The reality is that often times the poor, especially those struggling with drug addiction, are viewed as pariahs in need of surveillance and discipline, rather than as people in need of compassion and resources. Marshall Rancifer, Advocacy Director of the Atlanta Harm Reduction Coalition, sums it up this way:
The world tends to view the poor as a group that is helpless; thus we give ourselves permission to play God in the lives of the poor. The poor become nameless, and this invites us to treat them as objects of our compassion, as a thing to which we can do what we believe is best…Talking about the poor as an abstract noun invites well-intentioned people of compassion to speak for the poor and to practice the latest fads in social engineering. The poor become custodians of the state, objects of professional study, or a social group to be organized. Whenever we reduce poor people from names to abstractions, we add to their poverty and impoverish ourselves. (source)

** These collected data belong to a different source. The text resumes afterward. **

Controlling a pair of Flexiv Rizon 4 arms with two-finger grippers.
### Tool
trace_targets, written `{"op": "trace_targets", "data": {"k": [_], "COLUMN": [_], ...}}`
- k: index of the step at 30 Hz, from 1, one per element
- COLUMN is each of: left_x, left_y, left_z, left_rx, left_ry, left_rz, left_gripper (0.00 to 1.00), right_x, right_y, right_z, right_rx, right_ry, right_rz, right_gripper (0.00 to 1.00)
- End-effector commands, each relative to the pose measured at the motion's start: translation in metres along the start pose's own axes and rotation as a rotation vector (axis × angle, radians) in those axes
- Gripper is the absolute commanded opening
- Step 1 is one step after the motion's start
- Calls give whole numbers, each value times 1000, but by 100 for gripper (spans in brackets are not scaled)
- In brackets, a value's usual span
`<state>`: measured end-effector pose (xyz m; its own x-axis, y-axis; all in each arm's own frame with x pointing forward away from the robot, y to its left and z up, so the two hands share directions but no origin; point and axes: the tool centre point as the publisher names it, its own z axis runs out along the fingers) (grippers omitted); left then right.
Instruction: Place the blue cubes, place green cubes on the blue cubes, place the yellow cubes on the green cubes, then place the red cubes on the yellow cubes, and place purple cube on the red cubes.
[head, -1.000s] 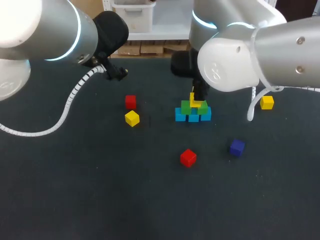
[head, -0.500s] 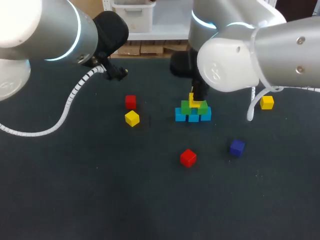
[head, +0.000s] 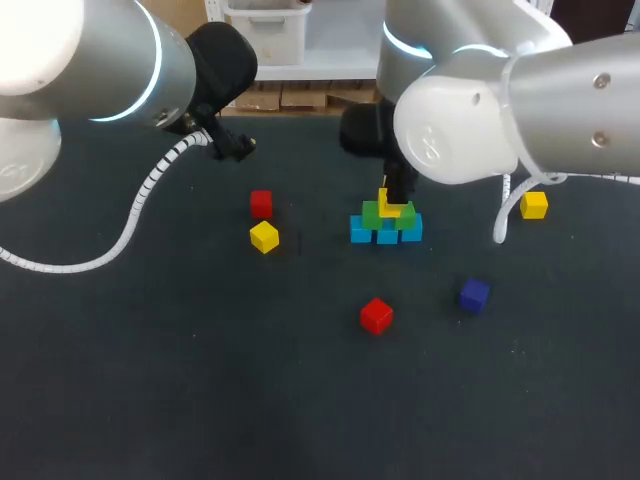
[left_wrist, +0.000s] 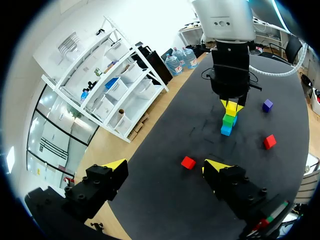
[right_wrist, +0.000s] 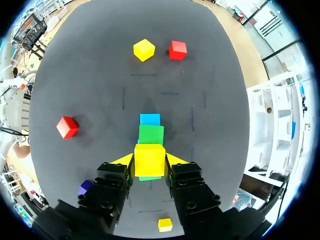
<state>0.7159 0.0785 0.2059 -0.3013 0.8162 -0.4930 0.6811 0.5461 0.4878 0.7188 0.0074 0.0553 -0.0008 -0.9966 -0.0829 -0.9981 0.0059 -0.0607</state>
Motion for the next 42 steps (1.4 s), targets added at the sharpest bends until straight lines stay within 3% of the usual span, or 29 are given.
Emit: {"op": "trace_targets", "data": {"k": [1, 6, 7, 8, 9, 20, 33, 42], "left_x": [0, 0, 0, 0, 0, 0, 0, 0], "left_y": [1, 1, 1, 1, 1, 1, 1, 1], "left_z": [0, 0, 0, 0, 0, 0, 0, 0], "left_rx": [2, 2, 2, 2, 2, 2, 2, 2], "left_ry": [-1, -1, -1, -1, -1, -1, -1, -1], "left_rz": [0, 0, 0, 0, 0, 0, 0, 0], "left_gripper": [100, 100, 100, 100, 100, 100, 100, 100], "right_x": [1, 1, 1, 1, 0, 11, 118, 173], "right_y": [1, 0, 0, 0, 0, -9, -31, -20], "right_z": [1, 1, 1, 2, 2, -12, -33, -27], "right_rx": [-1, 2, 4, 7, 12, 30, 59, 4], "right_ry": [-3, -3, -3, -2, -3, -42, -27, -5], "right_rz": [0, 4, 3, 4, 9, 58, 376, 484], "right_gripper": [32, 45, 56, 83, 100, 100, 100, 100]}}
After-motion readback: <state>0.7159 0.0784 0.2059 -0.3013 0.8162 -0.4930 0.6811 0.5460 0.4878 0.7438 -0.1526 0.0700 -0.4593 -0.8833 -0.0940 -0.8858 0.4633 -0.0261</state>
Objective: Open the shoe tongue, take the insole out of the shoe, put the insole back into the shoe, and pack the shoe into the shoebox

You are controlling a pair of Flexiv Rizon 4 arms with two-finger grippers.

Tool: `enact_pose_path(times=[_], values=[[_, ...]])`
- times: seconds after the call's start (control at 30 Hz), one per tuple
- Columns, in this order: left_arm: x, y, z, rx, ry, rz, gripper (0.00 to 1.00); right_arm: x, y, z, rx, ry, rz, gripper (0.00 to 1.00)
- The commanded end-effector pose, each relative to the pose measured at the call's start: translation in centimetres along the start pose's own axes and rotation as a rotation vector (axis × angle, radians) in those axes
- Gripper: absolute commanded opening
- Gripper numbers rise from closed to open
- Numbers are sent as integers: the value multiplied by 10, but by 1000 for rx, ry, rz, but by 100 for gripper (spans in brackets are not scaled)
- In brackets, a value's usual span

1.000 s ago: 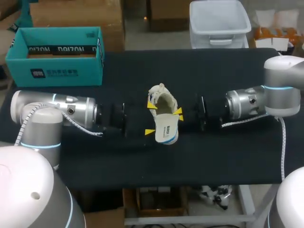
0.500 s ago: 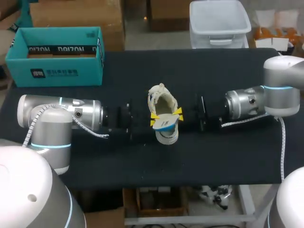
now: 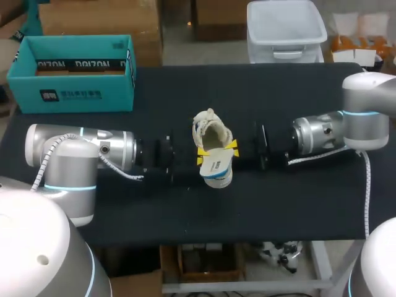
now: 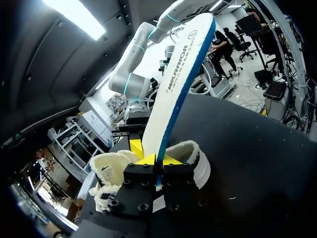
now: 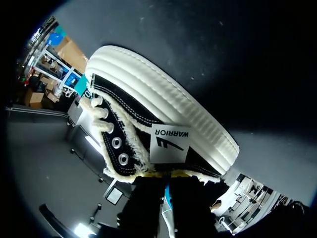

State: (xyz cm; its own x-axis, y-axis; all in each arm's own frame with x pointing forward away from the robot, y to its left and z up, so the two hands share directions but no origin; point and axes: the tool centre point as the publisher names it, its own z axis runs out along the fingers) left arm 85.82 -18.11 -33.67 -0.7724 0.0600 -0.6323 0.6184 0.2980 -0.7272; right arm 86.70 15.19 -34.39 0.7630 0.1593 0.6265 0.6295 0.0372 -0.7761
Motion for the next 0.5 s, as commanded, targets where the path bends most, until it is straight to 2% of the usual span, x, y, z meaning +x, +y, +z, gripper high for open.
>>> enact_pose_path(times=[0.03,0.33,0.37,0.4,0.43,0.47,0.5], values=[[-2,7,7,-4,-12,-4,0,1,9,4,26,-2,3,0],[-3,14,9,-12,-8,-20,0,2,5,5,17,-16,16,1],[-2,14,8,-10,-8,-20,0,2,3,5,12,-21,18,27],[-2,14,8,-8,-7,-20,0,3,0,6,9,-24,19,40],[-1,13,8,-5,-7,-19,0,4,-3,7,4,-30,19,49],[-1,13,7,-3,-7,-19,0,4,-7,7,-3,-36,19,67],[0,12,7,-2,-7,-18,0,5,-10,7,-11,-38,18,69]])
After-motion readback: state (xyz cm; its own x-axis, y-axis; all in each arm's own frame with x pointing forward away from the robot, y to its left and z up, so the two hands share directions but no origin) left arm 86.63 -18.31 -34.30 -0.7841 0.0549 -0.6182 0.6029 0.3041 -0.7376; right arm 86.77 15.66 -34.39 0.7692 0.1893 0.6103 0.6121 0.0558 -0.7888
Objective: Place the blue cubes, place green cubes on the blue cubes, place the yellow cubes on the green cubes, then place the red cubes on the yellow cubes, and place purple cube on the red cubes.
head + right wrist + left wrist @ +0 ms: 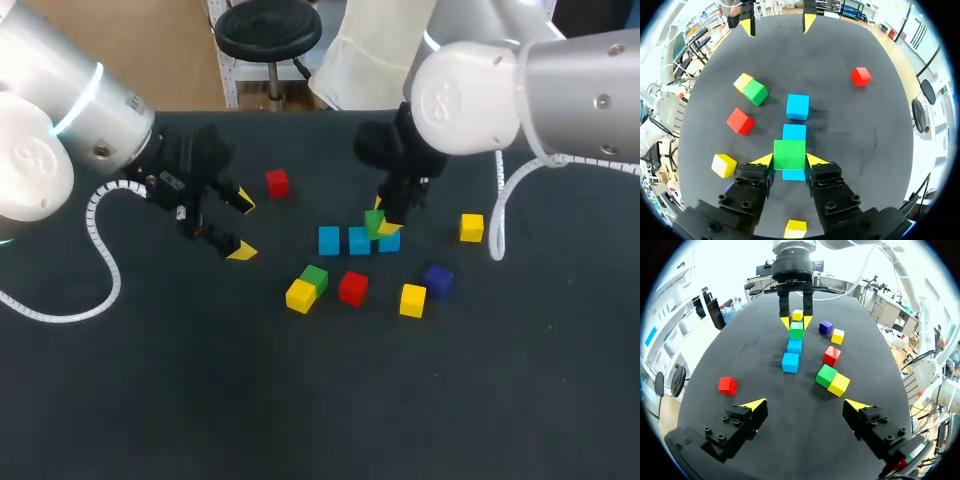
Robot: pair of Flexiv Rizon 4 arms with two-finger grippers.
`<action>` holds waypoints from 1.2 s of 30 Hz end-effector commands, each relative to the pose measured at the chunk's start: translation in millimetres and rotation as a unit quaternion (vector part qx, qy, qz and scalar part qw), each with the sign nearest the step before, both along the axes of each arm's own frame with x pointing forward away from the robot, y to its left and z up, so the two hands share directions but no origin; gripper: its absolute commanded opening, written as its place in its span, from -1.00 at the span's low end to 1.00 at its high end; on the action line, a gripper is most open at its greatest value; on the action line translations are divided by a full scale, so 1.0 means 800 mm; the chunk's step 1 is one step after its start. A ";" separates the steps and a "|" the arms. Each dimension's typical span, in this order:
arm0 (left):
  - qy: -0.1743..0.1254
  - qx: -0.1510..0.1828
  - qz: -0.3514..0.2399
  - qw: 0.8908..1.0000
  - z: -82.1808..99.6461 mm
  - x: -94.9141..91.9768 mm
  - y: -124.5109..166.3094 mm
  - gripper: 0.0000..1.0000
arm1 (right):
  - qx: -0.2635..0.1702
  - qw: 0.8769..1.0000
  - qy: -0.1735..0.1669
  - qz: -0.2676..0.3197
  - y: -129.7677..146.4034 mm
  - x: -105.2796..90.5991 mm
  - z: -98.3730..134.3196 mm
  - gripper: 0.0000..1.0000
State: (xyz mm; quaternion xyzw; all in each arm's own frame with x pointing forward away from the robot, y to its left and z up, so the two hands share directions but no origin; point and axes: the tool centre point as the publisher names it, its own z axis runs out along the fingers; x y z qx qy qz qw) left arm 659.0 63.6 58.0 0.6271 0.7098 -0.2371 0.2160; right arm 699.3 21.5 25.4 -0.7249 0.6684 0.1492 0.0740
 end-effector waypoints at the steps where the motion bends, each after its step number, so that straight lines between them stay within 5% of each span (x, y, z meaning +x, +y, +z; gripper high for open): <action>1: -0.001 -0.001 -0.001 1.000 -0.001 0.000 0.001 1.00 | 0.001 1.000 0.004 0.002 0.001 0.004 0.000 -1.00; 36: -0.001 -0.001 -0.001 1.000 -0.001 0.000 0.001 1.00 | 0.001 1.000 0.015 0.006 0.001 0.006 -0.004 -1.00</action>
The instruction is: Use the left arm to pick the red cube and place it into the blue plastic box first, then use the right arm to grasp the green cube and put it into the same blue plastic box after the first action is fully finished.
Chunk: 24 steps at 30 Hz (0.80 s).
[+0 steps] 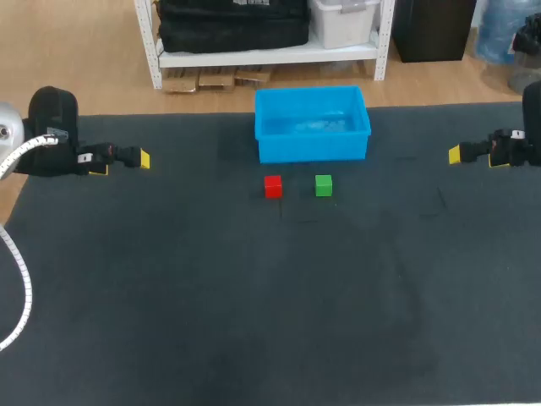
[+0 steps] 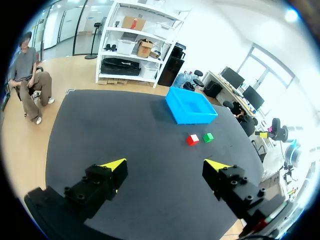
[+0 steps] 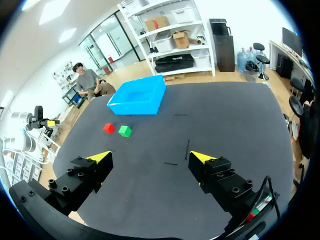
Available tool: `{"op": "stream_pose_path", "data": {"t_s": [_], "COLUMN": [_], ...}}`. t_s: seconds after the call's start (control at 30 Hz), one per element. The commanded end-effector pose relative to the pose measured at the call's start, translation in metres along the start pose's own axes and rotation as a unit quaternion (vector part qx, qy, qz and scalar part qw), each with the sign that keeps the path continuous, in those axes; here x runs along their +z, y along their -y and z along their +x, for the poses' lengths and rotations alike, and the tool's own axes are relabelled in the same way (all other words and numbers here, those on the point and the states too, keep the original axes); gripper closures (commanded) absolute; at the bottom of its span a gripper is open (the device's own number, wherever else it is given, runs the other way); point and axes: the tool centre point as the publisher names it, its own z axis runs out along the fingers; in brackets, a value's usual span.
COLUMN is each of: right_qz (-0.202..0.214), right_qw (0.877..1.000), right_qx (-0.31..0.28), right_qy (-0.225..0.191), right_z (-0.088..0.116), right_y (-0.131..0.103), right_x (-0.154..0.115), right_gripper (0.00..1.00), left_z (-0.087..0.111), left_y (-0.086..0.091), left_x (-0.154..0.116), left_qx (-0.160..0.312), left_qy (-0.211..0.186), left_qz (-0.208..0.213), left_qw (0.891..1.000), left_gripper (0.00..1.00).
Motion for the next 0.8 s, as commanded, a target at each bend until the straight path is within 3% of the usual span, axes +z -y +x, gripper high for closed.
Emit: {"op": "stream_pose_path", "data": {"t_s": [0.03, 0.8], "right_qz": [0.001, 0.001], "right_qw": [1.0, 1.0], "right_qx": [0.0, 0.0], "right_qy": [-0.001, -0.001], "right_z": [-0.0003, -0.0003], "right_y": [0.0, 0.0], "right_x": [0.0001, 0.0001], "right_gripper": [0.0, 0.0], "left_z": [0.0005, -0.001], "left_y": [-0.0014, 0.0048], "left_x": [0.0002, 0.0019], "left_qx": [0.001, 0.002], "left_qy": [0.002, -0.007], "left_qz": [0.003, -0.005], "left_qw": [1.0, 1.0], "left_gripper": [0.0, 0.0]}}
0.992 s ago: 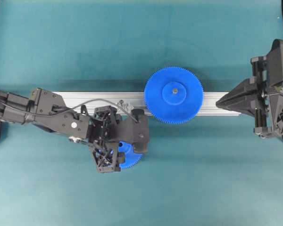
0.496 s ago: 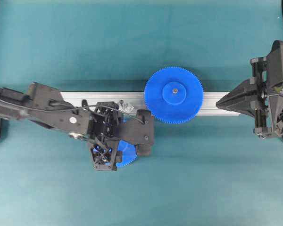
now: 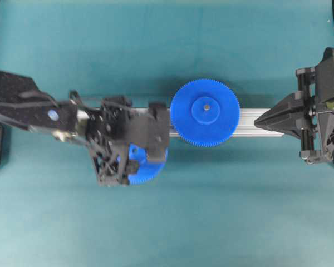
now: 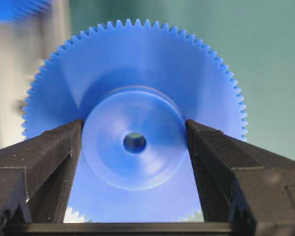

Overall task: Insert the small gear onto the shaft.
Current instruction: 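Carry the gear to the empty shaft beside the large gear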

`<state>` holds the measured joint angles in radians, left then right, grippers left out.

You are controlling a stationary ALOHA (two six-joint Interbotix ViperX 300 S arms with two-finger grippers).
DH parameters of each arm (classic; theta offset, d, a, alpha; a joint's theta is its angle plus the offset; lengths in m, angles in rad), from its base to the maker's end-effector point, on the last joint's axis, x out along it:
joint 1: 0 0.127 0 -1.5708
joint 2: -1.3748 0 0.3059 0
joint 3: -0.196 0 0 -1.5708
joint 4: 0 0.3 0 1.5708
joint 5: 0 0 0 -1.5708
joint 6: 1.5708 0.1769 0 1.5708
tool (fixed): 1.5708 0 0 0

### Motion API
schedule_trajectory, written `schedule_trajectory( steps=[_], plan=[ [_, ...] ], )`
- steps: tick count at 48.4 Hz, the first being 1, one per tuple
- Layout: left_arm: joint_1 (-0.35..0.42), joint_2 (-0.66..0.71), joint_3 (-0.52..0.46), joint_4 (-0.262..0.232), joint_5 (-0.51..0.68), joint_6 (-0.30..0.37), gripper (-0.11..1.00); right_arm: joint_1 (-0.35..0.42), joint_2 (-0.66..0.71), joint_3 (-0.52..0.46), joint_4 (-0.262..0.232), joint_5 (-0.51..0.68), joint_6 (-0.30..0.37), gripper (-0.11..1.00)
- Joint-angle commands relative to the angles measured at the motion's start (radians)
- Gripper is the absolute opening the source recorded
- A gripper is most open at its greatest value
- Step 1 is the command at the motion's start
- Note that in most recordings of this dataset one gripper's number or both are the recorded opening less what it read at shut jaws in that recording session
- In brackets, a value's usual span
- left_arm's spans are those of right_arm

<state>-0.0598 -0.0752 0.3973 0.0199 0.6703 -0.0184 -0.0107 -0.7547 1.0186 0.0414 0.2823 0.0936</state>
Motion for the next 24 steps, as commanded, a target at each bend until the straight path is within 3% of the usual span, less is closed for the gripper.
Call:
schedule_trajectory(
  steps=[1,24],
  plan=[
    [0.025,-0.051,-0.021,0.002,-0.003,0.032,0.72,0.000,-0.002,-0.011,0.002,-0.011,0.011,0.11],
    [0.109,-0.035,-0.031,0.002,-0.006,0.130,0.72,0.000,-0.002,0.000,0.000,-0.023,0.048,0.11]
  ],
)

Today in Atlanta the AHRC is holding a fundraising open house from 10am to 4pm. If you are in the area and are able, please check it out. If you can give a dollar or two, help them out. If you can volunteer your time, head on over there. They need folks who can serve food, help with data entry, participate in outreach, and help with programming. If you are not in the metro Atlanta area, also consider donating your time and/or money to a local harm reduction center in your area.
Thanks to eeshap and crunkadelic for your detailed explanation of “harm reduction,” a valuable social justice model. My family is donating $100 and Spelman students are volunteering their time at AHRC. I would love it if local professors would match by spreading the word to your current and formers students to support with their time and learn the valuable lessons of the harm reduction model–meeting people where they are!